Description of the task | Of the material below, the lines to be retyped are those from the line containing "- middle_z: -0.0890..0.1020" through the line containing "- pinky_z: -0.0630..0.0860", inclusive; reproduce them exactly.

Given data |
▶

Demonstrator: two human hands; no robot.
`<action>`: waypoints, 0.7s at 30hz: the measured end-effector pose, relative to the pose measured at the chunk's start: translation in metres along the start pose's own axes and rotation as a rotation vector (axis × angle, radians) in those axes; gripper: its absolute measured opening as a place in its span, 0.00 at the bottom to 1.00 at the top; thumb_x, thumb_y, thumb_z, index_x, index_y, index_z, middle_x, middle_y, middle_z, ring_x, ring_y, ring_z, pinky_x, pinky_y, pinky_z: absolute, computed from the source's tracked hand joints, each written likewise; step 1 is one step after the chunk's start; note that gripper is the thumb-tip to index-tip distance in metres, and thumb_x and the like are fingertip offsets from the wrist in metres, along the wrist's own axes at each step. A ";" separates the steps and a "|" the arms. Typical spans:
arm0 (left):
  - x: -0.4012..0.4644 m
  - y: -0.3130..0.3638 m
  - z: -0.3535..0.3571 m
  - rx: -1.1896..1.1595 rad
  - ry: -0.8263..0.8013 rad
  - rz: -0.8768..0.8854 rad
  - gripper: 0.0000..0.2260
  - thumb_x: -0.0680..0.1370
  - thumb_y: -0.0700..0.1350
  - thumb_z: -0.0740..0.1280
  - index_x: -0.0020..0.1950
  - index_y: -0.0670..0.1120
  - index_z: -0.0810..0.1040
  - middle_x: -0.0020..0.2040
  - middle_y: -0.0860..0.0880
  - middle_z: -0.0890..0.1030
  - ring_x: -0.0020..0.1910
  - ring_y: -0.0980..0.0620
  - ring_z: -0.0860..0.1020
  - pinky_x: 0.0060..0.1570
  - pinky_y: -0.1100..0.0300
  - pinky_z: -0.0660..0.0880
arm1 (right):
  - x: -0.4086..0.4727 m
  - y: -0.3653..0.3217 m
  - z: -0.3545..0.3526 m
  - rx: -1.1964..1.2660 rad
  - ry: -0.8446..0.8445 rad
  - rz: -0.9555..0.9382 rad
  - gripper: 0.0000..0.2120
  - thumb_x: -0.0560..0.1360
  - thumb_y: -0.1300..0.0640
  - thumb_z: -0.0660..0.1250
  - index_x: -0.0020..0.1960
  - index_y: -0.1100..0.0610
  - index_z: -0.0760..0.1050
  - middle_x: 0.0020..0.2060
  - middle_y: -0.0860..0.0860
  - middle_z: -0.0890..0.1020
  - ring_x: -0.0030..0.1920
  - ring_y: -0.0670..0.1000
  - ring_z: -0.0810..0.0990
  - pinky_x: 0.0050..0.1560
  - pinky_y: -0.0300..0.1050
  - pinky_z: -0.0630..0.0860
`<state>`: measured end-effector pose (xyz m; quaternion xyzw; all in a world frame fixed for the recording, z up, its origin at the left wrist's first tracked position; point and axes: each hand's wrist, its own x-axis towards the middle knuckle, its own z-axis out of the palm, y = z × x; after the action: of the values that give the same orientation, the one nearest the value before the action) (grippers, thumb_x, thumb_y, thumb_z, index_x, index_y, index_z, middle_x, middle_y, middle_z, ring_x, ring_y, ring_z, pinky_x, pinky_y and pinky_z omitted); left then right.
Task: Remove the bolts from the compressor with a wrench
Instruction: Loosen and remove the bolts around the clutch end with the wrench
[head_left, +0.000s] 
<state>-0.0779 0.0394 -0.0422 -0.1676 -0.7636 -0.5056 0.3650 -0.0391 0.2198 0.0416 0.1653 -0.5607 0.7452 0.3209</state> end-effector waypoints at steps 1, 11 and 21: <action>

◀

Answer to the exercise |
  - middle_z: -0.0890..0.1020
  - ring_x: -0.0030..0.1920
  - ring_y: -0.0670..0.1000
  - ring_z: -0.0810..0.0990
  - pinky_x: 0.0050..0.1560
  - pinky_y: -0.0300..0.1050
  - pinky_z: -0.0630..0.0860

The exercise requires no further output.